"Le mot
Philosophie, pris dans son sens le plus vulgaire, enferme
l'essentiel de la notion. C'est aux yeux de chacun, une évaluation
exacte des biens et des maux ayant pour effet de régler les désirs,
les ambitions, les craintes et les regrets. Cette évaluation
enferme une connaissance des choses, par exemple s'il s'agit de
vaincre une superstition ridicule ou un vain présage ; elle
enferme aussi une connaissance des passions elles-mêmes et un art
de les modérer.
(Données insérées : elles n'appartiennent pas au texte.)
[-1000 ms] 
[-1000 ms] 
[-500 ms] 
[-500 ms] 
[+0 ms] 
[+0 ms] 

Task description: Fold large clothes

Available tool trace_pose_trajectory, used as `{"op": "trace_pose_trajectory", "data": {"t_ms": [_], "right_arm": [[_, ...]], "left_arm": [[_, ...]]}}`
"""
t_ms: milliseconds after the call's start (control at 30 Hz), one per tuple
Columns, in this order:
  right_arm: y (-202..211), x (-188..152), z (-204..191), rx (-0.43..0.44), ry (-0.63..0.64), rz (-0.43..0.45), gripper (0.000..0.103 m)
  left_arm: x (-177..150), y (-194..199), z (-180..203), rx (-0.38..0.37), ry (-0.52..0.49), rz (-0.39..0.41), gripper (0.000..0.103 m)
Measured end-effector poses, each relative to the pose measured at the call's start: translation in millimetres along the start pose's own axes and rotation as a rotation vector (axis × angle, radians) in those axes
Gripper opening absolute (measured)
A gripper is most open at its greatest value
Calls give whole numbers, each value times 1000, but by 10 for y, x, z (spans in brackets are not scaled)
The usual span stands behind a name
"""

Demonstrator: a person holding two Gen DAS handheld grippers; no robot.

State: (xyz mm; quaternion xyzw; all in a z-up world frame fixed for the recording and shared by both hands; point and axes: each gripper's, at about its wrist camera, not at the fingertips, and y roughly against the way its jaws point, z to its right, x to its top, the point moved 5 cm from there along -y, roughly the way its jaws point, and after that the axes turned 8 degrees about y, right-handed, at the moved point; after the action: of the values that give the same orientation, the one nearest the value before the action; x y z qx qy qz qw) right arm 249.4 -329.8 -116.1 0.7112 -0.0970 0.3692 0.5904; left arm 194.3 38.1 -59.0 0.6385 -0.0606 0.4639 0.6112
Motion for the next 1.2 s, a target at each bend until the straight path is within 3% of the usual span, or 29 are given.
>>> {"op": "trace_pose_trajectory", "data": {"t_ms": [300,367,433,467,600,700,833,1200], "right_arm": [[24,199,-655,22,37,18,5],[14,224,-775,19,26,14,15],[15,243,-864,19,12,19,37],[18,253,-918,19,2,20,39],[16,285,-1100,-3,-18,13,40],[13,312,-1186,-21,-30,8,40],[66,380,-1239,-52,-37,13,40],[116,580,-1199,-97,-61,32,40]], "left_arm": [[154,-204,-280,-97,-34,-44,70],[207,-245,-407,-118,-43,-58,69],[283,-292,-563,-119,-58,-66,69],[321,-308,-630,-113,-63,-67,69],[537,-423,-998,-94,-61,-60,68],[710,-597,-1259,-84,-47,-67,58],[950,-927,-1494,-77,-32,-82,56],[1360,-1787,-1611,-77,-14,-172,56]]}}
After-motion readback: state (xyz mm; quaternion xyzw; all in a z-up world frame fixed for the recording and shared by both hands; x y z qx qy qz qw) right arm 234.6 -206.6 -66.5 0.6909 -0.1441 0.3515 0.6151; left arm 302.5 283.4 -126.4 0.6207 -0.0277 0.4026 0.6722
Il ne manque rien à cette esquisse de la
connaissance philosophique. L'on voit qu'elle vise toujours à la
doctrine éthique, ou morale, et aussi qu'elle se fonde sur le
jugement de chacun, sans autre secours que les conseils des sages.
Cela n'enferme pas que le philosophe sache beaucoup, car un juste
sentiment des difficultés et le recensement exact de ce que nous
ignorons peut-être un moyen de sagesse ; mais cela enferme que le
philosophe sache bien ce qu'il sait, et par son propre effort.
Toute sa force est dans un ferme jugement, contre la mort, contre
la maladie, contre un rêve, contre une déception. Cette notion
de la philosophie est familière à tous et elle suffit"
Alain, 81 chapitres sur l’esprit et les passions, Gallimard, La Pléiade, p. 1072.